Please count the lines in the data below that hold the word "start", and give only the number.
——————
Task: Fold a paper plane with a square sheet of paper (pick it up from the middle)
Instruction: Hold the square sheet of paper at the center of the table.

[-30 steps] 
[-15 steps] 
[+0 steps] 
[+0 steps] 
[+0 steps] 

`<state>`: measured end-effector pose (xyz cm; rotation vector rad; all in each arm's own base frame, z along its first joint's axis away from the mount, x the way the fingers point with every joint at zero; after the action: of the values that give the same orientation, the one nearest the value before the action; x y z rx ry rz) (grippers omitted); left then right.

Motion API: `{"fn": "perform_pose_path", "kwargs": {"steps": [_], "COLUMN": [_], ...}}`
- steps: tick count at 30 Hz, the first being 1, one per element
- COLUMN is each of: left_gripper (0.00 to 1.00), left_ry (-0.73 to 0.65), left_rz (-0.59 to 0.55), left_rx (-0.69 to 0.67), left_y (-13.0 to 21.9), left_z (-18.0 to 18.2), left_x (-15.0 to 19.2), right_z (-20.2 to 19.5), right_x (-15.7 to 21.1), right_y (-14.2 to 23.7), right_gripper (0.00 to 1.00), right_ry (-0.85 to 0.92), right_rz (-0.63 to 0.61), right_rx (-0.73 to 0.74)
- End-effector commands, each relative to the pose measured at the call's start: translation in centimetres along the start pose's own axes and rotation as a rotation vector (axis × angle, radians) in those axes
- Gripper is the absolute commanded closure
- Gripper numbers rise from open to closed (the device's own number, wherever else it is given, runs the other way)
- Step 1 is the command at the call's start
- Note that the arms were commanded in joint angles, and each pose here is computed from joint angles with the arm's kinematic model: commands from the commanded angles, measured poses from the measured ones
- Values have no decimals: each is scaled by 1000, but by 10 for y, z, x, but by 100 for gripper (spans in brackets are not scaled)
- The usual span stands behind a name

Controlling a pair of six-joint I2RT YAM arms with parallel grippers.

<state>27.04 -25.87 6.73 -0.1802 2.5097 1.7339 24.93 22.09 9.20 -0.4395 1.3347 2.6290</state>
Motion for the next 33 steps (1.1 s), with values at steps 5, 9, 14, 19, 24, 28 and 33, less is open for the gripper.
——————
■ **Exercise solution**: 2